Imprensa golpista: bolinha de papel contra Serra, um escândalo, tiros contra Lula, silêncio

A caravana do ex-presidente Lula pelo Sul do país tem sido alvo de perseguição por parte de bandos fascistas, em uma operação organizada. Além da violência, emboscadas e espancamentos contra participantes dos atos da caravana, os bandos fascistas chegaram mesmo a atentar contra a vida do ex-presidente e de sua comitiva. Na última terça-feira (27) fascistas atiraram contra alguns ônibus da caravana, felizmente ninguém foi atingido.  

Diante da gravidade das ações dos fascistas, acobertados pela forças de repressão do Estado, a vil imprensa capitalista calou-se, procurando apenas apresentar cinicamente o fato como resultado embates entre apoiadores e não apoiadores de ex-presidente.

Bolinha de papel em Serra virou pedra para a imprensa golpista.

Bastaria comparar os  criminosos episódios dos fascistas contra a caravana de Lula, com o “atentado” sofrido por José Serra, então presidenciável do PSDB , em 2010, quando  este foi alvo de uma bolinha de papel e a imprensa golpista  tratou o caso como se fosse a bolinha de papel fosse uma pedra e que o fato teria sido uma agressão criminosa da esquerda contra o “indefeso” tucano.

Quando setores da esquerda se manifestam pacificamente contra políticos da direita, a imprensa capitalista cria um escândalo nacional, como neste cado de Jose Serra (PSDB) que foi denunciado sistematicamente pela imprensa burguesa como uma agressão contra o político. Porém quando bandos fascistas fazem uma emboscada furam pneus do ônibus e tentam assassinar a tiros um ex-presidente da república, líder em todas as pesquisa para a possíveis próximas eleições, em suma, o líder políticos mais popular do país, a imprensa capitalista trata como um algo trivial, um incidente sem grande importância. 

Não adianta apenas se solidarizar ou chorar, é hora de formar comitês de autodefesa de toda a esquerda 1
Bolinha de papel teve destaque em vários jornais

O fato de a imprensa capitalista, os grandes monopólios de comunicação calarem-se ou relativizarem um acontecimento de tamanha gravidade revela que para uma parte importante da burguesia o fascismo é uma solução possível e até mesmo desejável diante da crise política.  O fascismo é uma forma de dominação que dispõe a burguesia para mudar as relações entre as classes e impor seus interesses integralmente e pela força, ou seja o regime deixa de se apoiar nos partidos reformistas, democráticos e nas massas pacificadas  e passa a apoiar-se na pequena burguesia de extrema direita, fascista, cujo objetivo é aniquilar toda forma de organização independente dos trabalhadores.
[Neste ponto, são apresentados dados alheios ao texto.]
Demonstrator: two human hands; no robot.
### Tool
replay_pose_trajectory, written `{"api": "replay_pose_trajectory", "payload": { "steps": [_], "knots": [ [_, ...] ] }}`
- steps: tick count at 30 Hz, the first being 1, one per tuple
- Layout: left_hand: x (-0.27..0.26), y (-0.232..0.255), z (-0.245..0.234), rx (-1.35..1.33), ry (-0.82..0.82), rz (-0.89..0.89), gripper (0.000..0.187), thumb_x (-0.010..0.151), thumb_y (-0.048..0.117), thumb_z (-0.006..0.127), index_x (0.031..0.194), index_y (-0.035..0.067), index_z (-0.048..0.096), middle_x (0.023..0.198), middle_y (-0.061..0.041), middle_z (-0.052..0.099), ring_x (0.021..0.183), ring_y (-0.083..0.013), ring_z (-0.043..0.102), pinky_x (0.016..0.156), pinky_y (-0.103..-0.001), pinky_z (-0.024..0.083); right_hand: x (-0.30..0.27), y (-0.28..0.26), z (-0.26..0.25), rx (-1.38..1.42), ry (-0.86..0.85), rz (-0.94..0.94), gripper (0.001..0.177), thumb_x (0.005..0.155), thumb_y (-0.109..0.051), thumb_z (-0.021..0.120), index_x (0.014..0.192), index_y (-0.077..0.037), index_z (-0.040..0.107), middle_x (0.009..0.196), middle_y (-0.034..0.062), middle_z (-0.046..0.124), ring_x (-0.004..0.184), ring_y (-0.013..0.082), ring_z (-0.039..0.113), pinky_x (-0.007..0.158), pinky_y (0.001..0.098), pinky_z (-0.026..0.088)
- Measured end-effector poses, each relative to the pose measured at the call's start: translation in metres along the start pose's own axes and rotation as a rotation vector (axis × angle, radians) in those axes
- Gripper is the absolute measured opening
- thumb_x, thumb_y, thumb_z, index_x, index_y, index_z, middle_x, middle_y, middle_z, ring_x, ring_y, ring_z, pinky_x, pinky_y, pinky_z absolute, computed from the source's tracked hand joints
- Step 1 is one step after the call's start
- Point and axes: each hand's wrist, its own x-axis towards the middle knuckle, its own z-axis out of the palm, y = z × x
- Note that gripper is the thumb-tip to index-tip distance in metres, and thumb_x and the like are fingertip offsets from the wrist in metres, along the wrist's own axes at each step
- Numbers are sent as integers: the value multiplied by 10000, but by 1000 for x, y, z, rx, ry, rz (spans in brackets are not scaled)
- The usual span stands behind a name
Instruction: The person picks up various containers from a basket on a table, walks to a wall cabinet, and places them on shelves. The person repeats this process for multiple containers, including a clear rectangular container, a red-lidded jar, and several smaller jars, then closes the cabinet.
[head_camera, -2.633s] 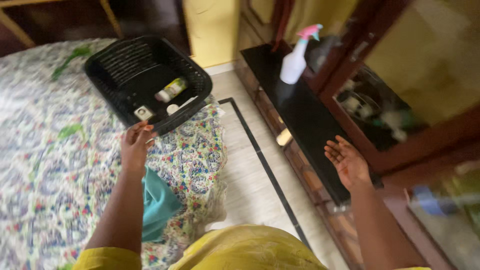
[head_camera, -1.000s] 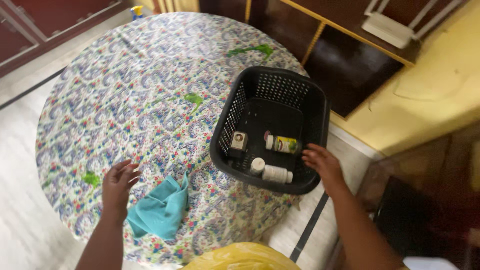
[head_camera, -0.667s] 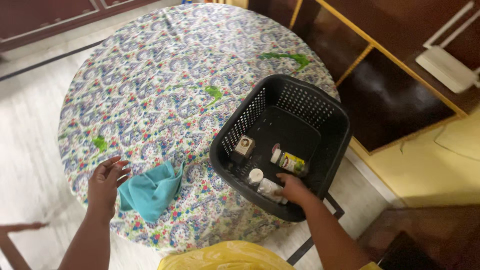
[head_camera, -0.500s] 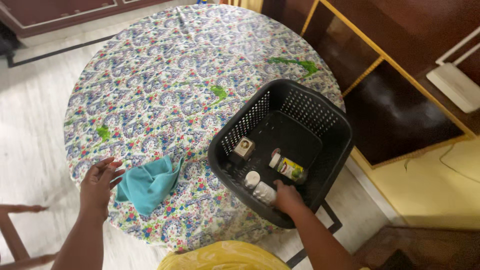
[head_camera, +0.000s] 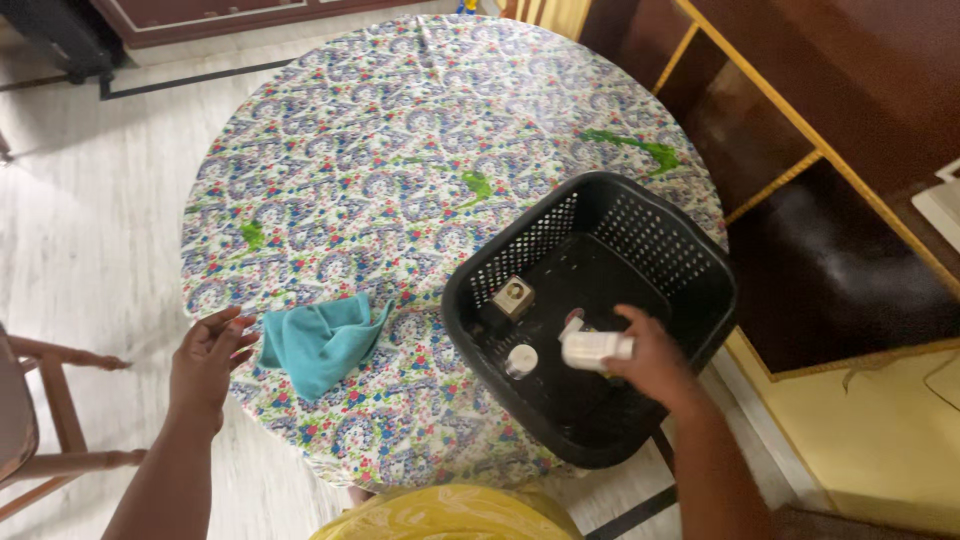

A burguesia não se furtará em utilizar os cachorros fascistas para atingir seu fim. E é por este caminho que estão seguindo.

Fica evidente, portanto, que a imprensa capitalista não só  apoia como impulsiona o surgimento e as ações dos bandos fascistas organizados como parte do movimento da burguesia golpista para as posições de extrema-direita. O que aconteceu com a caravana do ex-presidente Lula pelo Sul e o tratamento dado ao fato pela imprensa capitalista deve servir de alerta a toda a esquerda e para as organizações operárias e populares do país. Estamos diante do fascismo e é necessário combatê-lo a todo custo.

Com o acirramento da crise política nacional, com a perda de fôlego da direita golpista, devido a destruição que estão causando no país e a tendência ao crescimento exponencial do movimento de luta contra o golpe, que se agrupa por detrás da figura do ex-presidente Lula, a burguesia lança mão dos bandos fascistas como medida extrema para reverter a situação e a imprensa capitalista cumpre papel fundamental para desenvolver a organização do fascismo no país. Esse é o resultado da polarização política, que leva a burguesia em desespero para a extrema-direita e as massas cada vez mais a esquerda.

É pela debilidade do golpe que a burguesia passa a apoiar e organizar bandos fascistas para atacar pela violência a esquerda e os movimentos operário e popular, logicamente que com o apoio da imprensa capitalista e do aparato de repressão do Estado, que inflamam e instigam os grupos fascistas contra o povo.

É necessário esmagar o ovo da serpente antes que se desenvolva, o fascismo deve ser enfrentado pelo movimento operário e popular e pela esquerda da mais enérgica, caso contrário as organizações do movimento operário e popular e os partidos de esquerda correm sério risco. É preciso denunciar o conluio da burguesia, da imprensa capitalista e os bandos fascistas que estão se formando. É necessários desde já criar comitês de autodefesa das organizações operárias e populares e da esquerda para enfrentar por todos os meios  necessários e esmagar o fascismo no seu nascedouro.